4 Kate and Anna McGarrigle: "Heart Like A Wheel," from Kate and Anna McGarrigle (Warner Brothers, 1975) "It's only love/That can wreck a human being and turn him inside out..." Forget Linda Ronstadt's limp cover: the sisters' original from their startling debut album simply wees all over it. Imagine Les Voix des Bulgares transplanted to Acadia, with Kate and Anna's eerie, pellucid voices blending in a meditation on love and loss that's all about a kind of mystical bewilderment. Almost supernaturally moving.

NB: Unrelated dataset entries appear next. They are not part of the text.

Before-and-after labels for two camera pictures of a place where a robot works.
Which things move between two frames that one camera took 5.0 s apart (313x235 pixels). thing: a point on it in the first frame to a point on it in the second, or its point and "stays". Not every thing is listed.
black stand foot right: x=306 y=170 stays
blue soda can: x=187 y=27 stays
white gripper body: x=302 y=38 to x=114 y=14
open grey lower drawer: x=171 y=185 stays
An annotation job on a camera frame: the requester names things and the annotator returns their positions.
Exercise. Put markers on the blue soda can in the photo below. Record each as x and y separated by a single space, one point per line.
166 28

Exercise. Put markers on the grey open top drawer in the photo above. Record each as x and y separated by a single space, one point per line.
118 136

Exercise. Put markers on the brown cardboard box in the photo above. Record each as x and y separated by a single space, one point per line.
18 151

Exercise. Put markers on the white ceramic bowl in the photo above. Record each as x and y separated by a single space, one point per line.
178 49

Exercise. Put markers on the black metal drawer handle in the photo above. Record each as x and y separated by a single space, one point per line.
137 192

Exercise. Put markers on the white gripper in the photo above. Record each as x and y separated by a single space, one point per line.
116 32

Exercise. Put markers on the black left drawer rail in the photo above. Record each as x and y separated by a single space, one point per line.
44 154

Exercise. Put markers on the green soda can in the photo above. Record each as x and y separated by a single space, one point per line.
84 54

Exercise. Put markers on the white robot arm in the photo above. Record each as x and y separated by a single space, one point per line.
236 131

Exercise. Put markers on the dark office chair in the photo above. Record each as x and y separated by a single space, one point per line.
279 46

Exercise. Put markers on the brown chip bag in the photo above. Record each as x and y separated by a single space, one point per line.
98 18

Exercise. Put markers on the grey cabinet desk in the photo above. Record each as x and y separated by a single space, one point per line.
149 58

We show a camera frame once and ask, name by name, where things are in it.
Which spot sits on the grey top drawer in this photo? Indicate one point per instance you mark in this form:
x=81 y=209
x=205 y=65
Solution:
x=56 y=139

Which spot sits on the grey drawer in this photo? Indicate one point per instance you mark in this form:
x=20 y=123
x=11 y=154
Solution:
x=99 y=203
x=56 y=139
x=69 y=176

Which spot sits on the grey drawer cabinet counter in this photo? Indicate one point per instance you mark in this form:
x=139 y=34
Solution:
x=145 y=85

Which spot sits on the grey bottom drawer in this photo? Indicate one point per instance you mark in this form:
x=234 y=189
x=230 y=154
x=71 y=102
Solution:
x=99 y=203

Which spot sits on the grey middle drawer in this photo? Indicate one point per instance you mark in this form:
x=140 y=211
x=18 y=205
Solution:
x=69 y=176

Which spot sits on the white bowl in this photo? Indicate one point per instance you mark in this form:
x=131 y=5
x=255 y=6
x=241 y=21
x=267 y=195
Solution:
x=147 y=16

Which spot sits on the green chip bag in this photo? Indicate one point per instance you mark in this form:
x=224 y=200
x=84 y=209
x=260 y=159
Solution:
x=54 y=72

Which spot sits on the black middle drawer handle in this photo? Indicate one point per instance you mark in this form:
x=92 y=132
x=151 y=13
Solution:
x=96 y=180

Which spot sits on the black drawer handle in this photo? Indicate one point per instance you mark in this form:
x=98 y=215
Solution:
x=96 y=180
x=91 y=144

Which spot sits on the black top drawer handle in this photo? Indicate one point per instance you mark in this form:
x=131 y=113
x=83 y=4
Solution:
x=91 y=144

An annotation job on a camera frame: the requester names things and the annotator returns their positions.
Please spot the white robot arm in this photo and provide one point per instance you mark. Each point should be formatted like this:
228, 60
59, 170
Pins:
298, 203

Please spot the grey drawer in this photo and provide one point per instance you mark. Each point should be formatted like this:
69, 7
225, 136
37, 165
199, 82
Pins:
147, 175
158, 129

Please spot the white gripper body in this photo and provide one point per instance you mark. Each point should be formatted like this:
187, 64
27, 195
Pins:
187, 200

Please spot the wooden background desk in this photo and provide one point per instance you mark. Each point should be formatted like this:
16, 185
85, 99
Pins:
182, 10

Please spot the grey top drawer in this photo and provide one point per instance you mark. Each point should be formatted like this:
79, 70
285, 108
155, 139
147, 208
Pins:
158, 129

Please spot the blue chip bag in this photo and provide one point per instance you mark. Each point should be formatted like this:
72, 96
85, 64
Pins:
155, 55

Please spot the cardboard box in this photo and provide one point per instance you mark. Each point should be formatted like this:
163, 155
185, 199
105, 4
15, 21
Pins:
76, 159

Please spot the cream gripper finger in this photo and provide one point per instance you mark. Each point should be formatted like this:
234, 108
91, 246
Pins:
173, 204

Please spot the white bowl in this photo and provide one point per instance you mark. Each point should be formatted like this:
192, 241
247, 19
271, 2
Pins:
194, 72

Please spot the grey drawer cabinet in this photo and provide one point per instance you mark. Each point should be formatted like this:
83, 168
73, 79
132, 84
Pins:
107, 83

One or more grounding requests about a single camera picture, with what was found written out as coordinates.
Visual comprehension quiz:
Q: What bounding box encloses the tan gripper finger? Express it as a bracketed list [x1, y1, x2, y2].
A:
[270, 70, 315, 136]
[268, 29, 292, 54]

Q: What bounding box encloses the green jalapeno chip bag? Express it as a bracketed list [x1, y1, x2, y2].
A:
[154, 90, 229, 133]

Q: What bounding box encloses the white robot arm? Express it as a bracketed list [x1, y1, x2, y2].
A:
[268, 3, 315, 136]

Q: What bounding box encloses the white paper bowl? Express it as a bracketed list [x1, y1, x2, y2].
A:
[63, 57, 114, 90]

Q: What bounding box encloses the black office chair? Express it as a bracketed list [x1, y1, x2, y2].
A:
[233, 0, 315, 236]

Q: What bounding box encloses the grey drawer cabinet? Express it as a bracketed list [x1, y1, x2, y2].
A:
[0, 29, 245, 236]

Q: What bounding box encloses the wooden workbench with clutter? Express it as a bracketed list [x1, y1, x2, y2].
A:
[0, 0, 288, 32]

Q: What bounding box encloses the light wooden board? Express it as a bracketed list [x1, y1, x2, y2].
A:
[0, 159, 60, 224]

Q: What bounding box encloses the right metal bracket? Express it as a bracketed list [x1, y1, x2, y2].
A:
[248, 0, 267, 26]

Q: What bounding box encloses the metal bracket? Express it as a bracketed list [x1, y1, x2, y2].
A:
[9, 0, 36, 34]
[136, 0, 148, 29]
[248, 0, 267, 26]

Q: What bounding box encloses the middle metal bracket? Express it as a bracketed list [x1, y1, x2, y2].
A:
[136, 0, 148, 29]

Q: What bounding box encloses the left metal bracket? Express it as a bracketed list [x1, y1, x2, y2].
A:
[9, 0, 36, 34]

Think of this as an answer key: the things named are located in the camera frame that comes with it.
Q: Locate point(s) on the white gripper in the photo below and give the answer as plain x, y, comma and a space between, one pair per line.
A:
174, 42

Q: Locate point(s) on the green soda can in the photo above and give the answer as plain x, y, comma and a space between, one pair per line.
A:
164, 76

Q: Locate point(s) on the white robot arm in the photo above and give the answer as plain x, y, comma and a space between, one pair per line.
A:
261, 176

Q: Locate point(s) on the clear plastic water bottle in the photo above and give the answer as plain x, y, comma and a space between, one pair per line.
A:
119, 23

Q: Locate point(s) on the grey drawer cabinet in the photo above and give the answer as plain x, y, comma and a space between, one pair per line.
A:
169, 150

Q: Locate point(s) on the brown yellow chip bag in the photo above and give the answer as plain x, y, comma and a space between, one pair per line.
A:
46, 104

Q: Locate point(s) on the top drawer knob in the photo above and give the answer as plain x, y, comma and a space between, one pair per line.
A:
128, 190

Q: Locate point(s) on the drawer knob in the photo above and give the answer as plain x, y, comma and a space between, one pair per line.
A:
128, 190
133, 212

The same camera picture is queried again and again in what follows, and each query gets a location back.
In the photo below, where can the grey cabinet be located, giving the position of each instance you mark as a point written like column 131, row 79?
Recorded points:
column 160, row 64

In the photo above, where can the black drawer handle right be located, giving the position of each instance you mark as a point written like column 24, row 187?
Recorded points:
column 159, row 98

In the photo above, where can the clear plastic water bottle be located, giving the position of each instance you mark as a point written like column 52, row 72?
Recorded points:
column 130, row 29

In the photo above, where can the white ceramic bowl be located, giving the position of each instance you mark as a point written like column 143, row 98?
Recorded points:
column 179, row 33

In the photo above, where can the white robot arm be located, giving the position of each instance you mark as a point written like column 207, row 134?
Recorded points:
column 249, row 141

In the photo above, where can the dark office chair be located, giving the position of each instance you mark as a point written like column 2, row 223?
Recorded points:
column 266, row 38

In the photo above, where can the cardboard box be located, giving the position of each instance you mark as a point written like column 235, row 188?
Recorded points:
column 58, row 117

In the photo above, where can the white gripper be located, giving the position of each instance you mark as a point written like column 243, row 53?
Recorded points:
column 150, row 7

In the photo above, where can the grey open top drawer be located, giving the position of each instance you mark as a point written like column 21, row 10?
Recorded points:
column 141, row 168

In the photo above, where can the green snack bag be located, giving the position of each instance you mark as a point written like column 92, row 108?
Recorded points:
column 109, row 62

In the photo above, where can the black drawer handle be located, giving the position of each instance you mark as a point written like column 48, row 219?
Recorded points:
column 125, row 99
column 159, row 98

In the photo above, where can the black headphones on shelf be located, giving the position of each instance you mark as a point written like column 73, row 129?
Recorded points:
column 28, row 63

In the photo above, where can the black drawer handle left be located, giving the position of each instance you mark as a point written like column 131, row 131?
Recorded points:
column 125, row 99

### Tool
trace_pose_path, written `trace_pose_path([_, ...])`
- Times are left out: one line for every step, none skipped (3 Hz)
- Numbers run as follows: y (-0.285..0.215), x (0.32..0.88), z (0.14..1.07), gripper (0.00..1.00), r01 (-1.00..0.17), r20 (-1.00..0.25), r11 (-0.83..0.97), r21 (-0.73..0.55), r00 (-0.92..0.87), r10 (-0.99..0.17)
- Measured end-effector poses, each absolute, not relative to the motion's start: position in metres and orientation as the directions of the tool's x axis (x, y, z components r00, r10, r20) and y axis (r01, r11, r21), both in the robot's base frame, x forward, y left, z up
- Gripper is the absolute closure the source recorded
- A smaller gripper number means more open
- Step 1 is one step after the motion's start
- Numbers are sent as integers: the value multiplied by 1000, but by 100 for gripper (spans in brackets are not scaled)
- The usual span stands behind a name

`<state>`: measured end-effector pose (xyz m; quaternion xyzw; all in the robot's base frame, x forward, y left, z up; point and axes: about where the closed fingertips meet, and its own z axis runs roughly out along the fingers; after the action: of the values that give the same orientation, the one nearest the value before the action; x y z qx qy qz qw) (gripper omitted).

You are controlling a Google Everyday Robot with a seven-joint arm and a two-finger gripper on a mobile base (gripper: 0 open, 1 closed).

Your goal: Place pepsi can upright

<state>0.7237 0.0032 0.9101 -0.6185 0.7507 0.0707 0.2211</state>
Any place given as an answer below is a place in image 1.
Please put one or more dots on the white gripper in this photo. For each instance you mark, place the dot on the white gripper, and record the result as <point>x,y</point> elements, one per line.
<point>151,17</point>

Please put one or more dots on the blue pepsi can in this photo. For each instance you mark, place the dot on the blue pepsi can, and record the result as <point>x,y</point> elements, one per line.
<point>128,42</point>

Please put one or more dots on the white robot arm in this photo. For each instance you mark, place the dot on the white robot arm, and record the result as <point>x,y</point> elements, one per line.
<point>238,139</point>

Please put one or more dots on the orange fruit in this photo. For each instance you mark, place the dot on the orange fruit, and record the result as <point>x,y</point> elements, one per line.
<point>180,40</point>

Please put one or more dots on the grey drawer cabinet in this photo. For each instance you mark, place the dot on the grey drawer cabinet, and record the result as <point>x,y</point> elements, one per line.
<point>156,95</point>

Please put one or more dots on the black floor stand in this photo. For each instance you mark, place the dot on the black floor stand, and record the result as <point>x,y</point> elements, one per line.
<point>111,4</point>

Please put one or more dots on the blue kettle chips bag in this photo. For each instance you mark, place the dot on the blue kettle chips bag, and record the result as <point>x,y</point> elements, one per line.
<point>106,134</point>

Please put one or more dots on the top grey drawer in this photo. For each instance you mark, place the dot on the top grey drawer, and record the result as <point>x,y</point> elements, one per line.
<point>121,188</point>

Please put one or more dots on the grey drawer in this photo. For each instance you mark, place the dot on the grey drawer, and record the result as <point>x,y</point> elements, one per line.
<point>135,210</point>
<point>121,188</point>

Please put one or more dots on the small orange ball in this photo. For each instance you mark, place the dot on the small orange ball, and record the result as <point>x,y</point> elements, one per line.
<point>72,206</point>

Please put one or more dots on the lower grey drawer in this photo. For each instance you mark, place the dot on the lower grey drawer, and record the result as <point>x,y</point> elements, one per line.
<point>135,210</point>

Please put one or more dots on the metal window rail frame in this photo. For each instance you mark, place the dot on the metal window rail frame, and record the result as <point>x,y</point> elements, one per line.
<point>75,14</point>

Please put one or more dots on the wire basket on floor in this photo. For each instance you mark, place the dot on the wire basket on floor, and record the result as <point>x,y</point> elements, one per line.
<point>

3 Frank Sinatra: "I'm A Fool To Want You," from Where Are You? (Capitol, 1957) "But then would come the time that I would neeeeeed you..." A second stab at one of the very few songs Sinatra had a hand in writing--a song born of his debilitating pain over Ava Gardner--"I'm A Fool" is the desperate sound of a Man Who Loves Too Much, who keeps going back, masochistically, to the woman who's destroyed him. One of Frank's all-time peaks.
2 Roy Orbison: "It's Over," single (Monument, 1964) "Your baby doesn't love you anymore…" (Hey, why don't you spell it out for us, Roy?) Over a rat-a-tat, execution-squad bolero beat, the Big O gives unearthly voice to what one only call terminality. Still terrifying after all these years.
1 George Jones: "He Stopped Loving Her Today," single (Epic, 1981) "He said I'll love you 'til I die..." Curly Putnam and Bobby Braddock wrote the shamelessly weepy lyric and melody; producer Billy Sherrill coated the track in sumptuous Nashville surround-sound; and then the greatest country singer of all gave the performance of a lifetime--a vocal imbued with deep, knee-quaking compassion for the poor schmuck who never got over the love of his life... until now, when he's "all dressed up to go away". I don't care how hard-bitten you may be, I defy you not to get a lump in the throat from this 20-year-old classic of cornball liebestod. It's utterly transcendental--the most heartbreaking record ever made.